Energy
Energy stores
Energy cannot be created or destroyed, only transferred between stores (conservation of energy). The main energy stores:
- Kinetic (KE): energy due to motion. KE = ½mv²
- Gravitational potential (GPE): energy due to height. GPE = mgh (g = 9.8 J/kg·m on Earth)
- Elastic/strain potential: energy stored in stretched/compressed springs.
- Chemical: energy stored in chemical bonds (food, fuel, batteries).
- Thermal (internal): kinetic + potential energy of all particles in an object.
- Nuclear: energy in atomic nuclei.
- Electrostatic/magnetic: energy in fields.
Energy transfers
Energy is transferred by:
- Mechanical work (force × distance)
- Electrical work (charge × voltage)
- Heating (conduction, convection, radiation)
- Radiation/waves (light, sound)
Work done
W = Fd cos θ — but for CCEA GCSE: W = Fd when force and displacement are in the same direction. W in joules (J), F in newtons (N), d in metres (m). One joule = one newton-metre.
Energy transferred = work done when there are no other losses.
Kinetic energy
KE = ½mv² (J), where m = mass (kg), v = speed (m/s).
Doubling speed → quadruples KE. This is why road safety is so speed-sensitive.
Gravitational potential energy
GPE = mgh (J), where h = change in height (m), g = 9.8 N/kg.
When an object falls freely from height h: GPE lost = KE gained (energy conservation, ignoring air resistance). ½mv² = mgh → v = √(2gh)
Power
Power = energy transferred / time: P = E / t (W = J/s) Also: P = Fv (power = force × velocity, for constant force and speed — a useful CCEA Higher formula).
Efficiency
Efficiency = useful output energy / total input energy (× 100 for %)
Or: Efficiency = useful output power / total input power
Efficiency is always ≤ 1 (or ≤ 100%). Energy not usefully transferred is usually wasted as thermal energy (heat).

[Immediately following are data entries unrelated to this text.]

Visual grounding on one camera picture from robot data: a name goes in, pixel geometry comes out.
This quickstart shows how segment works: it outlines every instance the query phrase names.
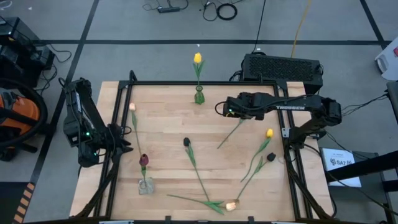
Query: wooden tabletop
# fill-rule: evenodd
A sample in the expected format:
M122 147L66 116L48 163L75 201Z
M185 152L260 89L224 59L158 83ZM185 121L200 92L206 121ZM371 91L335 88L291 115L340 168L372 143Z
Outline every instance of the wooden tabletop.
M117 86L118 82L102 83L97 107L105 123L111 122ZM302 83L288 83L288 87L290 96L305 94ZM164 220L165 216L171 215L172 220L246 221L248 216L253 216L256 221L294 221L276 111L265 114L263 121L245 121L223 146L217 149L220 142L237 125L238 119L216 114L214 106L224 101L227 96L237 96L242 91L273 95L270 86L204 86L206 102L196 105L193 102L194 86L133 86L131 99L137 107L139 142L142 153L149 156L147 177L153 178L155 192L152 195L138 193L137 183L142 178L138 163L139 151L135 133L128 134L125 139L132 143L134 150L121 158L111 218ZM125 92L118 122L122 116ZM306 111L295 111L293 116L296 126L301 126L310 119L310 113ZM131 116L128 116L127 125L132 127ZM253 177L240 197L235 211L224 210L224 215L220 215L200 203L167 196L174 194L206 200L195 170L184 151L183 139L188 137L195 152L198 172L210 200L235 199L245 183L240 183L240 180L248 171L251 158L264 141L269 128L274 130L274 137L261 156L273 152L277 159L268 162ZM313 139L307 139L306 143L318 147ZM308 189L331 215L333 209L322 161L309 149L302 149L301 155ZM259 158L260 156L257 156L254 160L254 166ZM96 191L101 168L101 165L97 165L81 170L70 215L78 213ZM104 214L108 191L104 193L103 198L101 214ZM299 190L298 199L301 201L300 212L304 215Z

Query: yellow cable
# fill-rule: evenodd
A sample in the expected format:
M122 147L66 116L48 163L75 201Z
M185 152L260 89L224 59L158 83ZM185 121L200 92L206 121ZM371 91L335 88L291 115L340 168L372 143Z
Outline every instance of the yellow cable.
M298 29L296 31L296 36L294 37L292 55L290 56L291 58L294 56L294 51L296 49L297 36L299 35L301 25L303 24L303 22L305 20L305 17L307 16L308 10L310 9L311 2L312 2L312 0L308 0L308 4L307 4L307 6L306 6L306 8L304 10L303 17L301 18L301 21L300 21L300 25L298 25Z

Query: gray floor
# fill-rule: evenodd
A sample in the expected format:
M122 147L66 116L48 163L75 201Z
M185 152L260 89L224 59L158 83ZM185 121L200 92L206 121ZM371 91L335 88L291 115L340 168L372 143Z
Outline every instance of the gray floor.
M100 0L88 33L88 40L157 40L157 39L255 39L262 1L245 0L236 4L238 15L232 21L207 22L202 18L200 2L190 0L189 7L177 13L158 14L141 6L153 1ZM183 0L172 0L183 6ZM41 39L78 40L83 32L93 0L18 0L0 14L19 16ZM385 40L398 36L398 1L367 0ZM268 0L260 39L292 40L307 4L306 0ZM214 16L209 9L207 17ZM302 26L299 40L377 40L359 0L314 0ZM75 52L77 45L54 45L59 50ZM268 55L289 57L291 45L258 45ZM239 69L245 53L253 45L85 45L74 79L87 78L98 99L102 81L125 80L133 69L140 80L194 80L192 55L200 51L207 61L203 80L227 80ZM297 58L321 61L325 68L322 96L338 100L343 106L364 103L380 96L386 81L377 71L374 58L381 51L373 45L299 45ZM60 58L67 55L58 54ZM72 60L55 65L58 75L66 77ZM50 115L60 95L57 81L44 93ZM77 152L71 149L62 133L66 116L62 111L57 132L37 183L26 222L67 218L77 182ZM387 100L377 101L344 117L342 124L329 128L337 140L355 151L393 151L398 143L398 125ZM41 146L43 139L34 144ZM329 139L322 147L335 147ZM12 162L0 163L0 181L29 181L39 153L21 152ZM397 178L386 172L387 179ZM395 210L398 195L391 194ZM375 205L352 205L337 201L342 220L374 223L384 218Z

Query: vacuum hose
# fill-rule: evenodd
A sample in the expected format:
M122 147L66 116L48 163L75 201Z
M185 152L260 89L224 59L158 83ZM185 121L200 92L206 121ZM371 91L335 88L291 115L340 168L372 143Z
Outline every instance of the vacuum hose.
M18 136L17 138L0 142L0 149L10 146L17 146L19 143L22 143L37 134L42 125L47 122L48 117L47 106L45 105L43 98L34 89L15 80L0 78L0 87L4 88L5 86L7 89L10 89L10 87L17 88L26 98L32 100L39 108L40 115L35 126L30 128L26 133Z

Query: orange vacuum cleaner
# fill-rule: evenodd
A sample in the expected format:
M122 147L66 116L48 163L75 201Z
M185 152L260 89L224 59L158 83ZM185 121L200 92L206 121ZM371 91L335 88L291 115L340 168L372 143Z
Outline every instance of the orange vacuum cleaner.
M37 133L46 133L47 107L31 87L15 80L0 78L0 88L18 89L0 94L0 160L10 161L17 150L35 153L37 148L25 143Z

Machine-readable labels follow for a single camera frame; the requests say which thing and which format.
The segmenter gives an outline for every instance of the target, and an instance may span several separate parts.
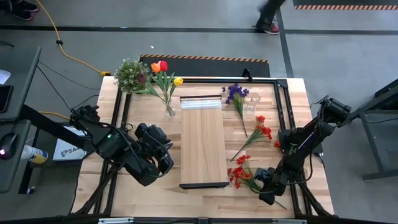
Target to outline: black mat
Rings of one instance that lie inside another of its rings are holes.
[[[148,66],[165,60],[169,71],[180,77],[241,77],[245,68],[252,77],[270,77],[268,61],[254,58],[144,54],[140,60]]]
[[[293,0],[296,9],[397,10],[396,0]]]

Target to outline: white paper
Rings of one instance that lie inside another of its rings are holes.
[[[11,76],[11,73],[0,69],[0,84],[3,85],[7,79]]]
[[[64,126],[64,128],[69,131],[79,135],[85,136],[86,134],[83,131],[79,131],[76,128]],[[82,159],[87,154],[86,151],[79,149],[76,146],[73,146],[61,139],[57,140],[57,145],[55,146],[54,161],[68,161],[68,160],[79,160]]]

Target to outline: yellow cable
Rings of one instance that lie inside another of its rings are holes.
[[[55,115],[55,116],[58,116],[58,117],[63,118],[63,119],[70,120],[70,118],[68,118],[67,116],[64,116],[64,115],[62,115],[62,114],[58,114],[58,113],[56,113],[56,112],[39,111],[39,113],[41,113],[41,114],[51,114],[51,115]]]
[[[36,1],[37,1],[37,3],[40,5],[40,7],[44,10],[44,12],[46,13],[47,17],[50,19],[50,22],[51,22],[52,26],[53,26],[54,29],[55,29],[55,33],[57,34],[57,39],[58,39],[58,40],[61,40],[60,34],[58,33],[57,27],[55,26],[54,21],[52,20],[52,18],[51,18],[51,16],[50,16],[49,12],[47,12],[47,10],[44,8],[44,6],[42,5],[42,3],[40,3],[39,0],[36,0]],[[105,75],[111,75],[111,72],[102,72],[102,71],[99,71],[99,70],[96,69],[95,67],[89,65],[87,62],[84,62],[84,61],[82,61],[82,60],[79,60],[79,59],[77,59],[77,58],[74,58],[74,57],[72,57],[72,56],[69,56],[67,53],[65,53],[65,51],[63,50],[61,44],[58,44],[58,46],[60,47],[62,53],[63,53],[66,57],[68,57],[68,58],[70,58],[70,59],[72,59],[72,60],[74,60],[74,61],[76,61],[76,62],[80,62],[80,63],[82,63],[83,65],[86,65],[86,66],[90,67],[90,68],[93,69],[94,71],[98,72],[102,77],[104,77]]]

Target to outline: green plant
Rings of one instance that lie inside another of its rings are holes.
[[[150,81],[150,71],[146,64],[127,58],[116,69],[114,79],[124,93],[131,94],[145,90],[146,82]]]

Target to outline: wooden cutting board
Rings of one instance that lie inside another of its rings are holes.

Ways to improve efficiency: reduce friction (lubrication), insulation, using LED bulbs over filament bulbs, regenerative braking.
Sankey diagrams
CCEA may provide a Sankey diagram showing energy input and outputs. The width of each arrow is proportional to energy. Useful output is typically shown going in the intended direction; wasted energy branches off.
⚠Common mistakes
- Using height above ground instead of change in height for GPE — always use Δh.
- Not squaring velocity in KE — ½mv² not ½mv.
- Expressing efficiency > 100% — if you get this, check your values are in the same units.
- Confusing energy and power — energy in J, power in W (= J/s). "A 2 kW heater" gives 2000 J per second.